More about merge into: https://iceberg.apache.org/docs/latest/spark-writes/#merge-into

Example

merge into library.books as b 
using (
    select m.name
        , m.id
        , m.author
        , m.summary
        , from_unixtime_nanos(cast(m.date as bigint)) published_at
    from library.books_source m
) as m
on (m.id = b.id)
when matched
    then update set name = m.name
                , author = m.author
                , summary = m.summary
                , published_at = m.published_at
when not matched
    then insert (
        id
        , name
        , address
        , email
        , ts
    )
    values (
        m.id
        , m.name
        , m.address
        , m.email
        , m.ts
    )

Costs

There is no addition upfront costs of using merge into. Please keep in mind that we lose control over the files structure. We can’t predict how many files Apache Iceberg is going to create under the hood. We can manipulate it to some degree by using bucketing and partitions but it’s limited.

Solution

The solution that I choose is a hybrid, for orders table I’m going to test AWS Firehose because it doesn’t sound super expensive, but for books I will utilize AWS merge into approach.

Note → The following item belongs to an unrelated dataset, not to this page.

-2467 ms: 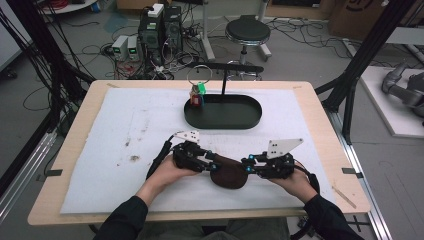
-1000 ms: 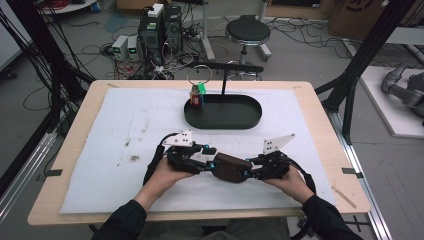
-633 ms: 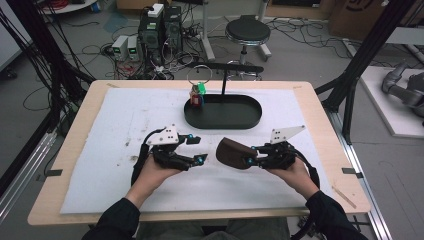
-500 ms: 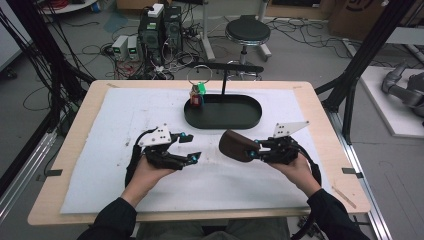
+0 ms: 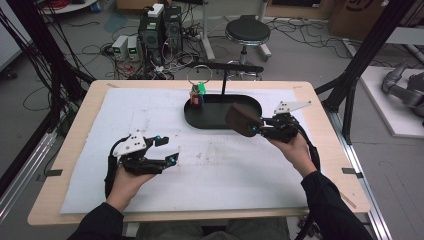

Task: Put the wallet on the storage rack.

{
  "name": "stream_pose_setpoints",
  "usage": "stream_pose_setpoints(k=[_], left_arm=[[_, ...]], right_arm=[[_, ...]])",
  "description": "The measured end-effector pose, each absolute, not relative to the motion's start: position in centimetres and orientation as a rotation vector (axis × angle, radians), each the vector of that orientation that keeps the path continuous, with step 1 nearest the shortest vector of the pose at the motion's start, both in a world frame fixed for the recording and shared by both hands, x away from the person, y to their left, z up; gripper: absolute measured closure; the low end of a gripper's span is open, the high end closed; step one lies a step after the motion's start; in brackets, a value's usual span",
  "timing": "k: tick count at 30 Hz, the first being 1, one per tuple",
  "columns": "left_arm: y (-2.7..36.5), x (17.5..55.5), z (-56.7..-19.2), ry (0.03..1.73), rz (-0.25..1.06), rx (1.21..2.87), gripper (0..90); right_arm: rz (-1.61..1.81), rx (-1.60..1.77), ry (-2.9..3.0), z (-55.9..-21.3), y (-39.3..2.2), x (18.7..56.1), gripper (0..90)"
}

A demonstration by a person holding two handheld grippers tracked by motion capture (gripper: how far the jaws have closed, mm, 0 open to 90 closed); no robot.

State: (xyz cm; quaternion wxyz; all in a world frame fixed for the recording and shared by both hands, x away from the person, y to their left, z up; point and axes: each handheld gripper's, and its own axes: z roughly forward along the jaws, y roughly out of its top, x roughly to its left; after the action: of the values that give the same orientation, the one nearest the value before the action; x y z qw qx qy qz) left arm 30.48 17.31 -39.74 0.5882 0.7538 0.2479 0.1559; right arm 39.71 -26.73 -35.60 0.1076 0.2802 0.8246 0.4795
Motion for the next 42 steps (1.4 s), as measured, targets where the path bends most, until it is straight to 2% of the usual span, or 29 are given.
stream_pose_setpoints(k=[17,42], left_arm=[[16.1,30.3,-40.3,0.546,0.365,1.784,30.8],[15.4,30.1,-40.6,0.524,0.342,1.788,30.8]], right_arm=[[1.22,0.905,2.387,-36.6,-23.6,45.5,68.9],[1.088,0.997,2.372,-39.9,-20.1,49.5,68.8]])
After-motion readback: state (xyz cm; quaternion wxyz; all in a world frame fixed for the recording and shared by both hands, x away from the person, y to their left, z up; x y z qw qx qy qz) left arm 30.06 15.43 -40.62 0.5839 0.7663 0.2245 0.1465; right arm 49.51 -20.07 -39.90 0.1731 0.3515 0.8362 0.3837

Merge into flow for books table

First we need a AWS S3 Bucket for two tables, books and books_source. Each should have different prefix.

  1. books will be a place where Athena administrate files for records in Apache Iceberg table
  2. books_source will be a permanent table with temporary data, will serve as a source table for records to be merged into books

Flow

  1. AWS Lambda function listens on any insert/update/delete in DynamoDB books table and save it to S3 with books_source prefix and the current timestamp as file name
  2. AWS EventBridge Scheduler is set to run every minute and run merge into Athena’s prepared statement
  3. Store in memory the current timestamp
  4. Lambda function runs merge_into query only for records BEFORE current timestamp
  5. Lambda function cleans up all files in bucket_source BEFORE current timestamp

How successful the solution is?

In 6 months I’m going to revisit this post and tell you more about how the solution worked for me.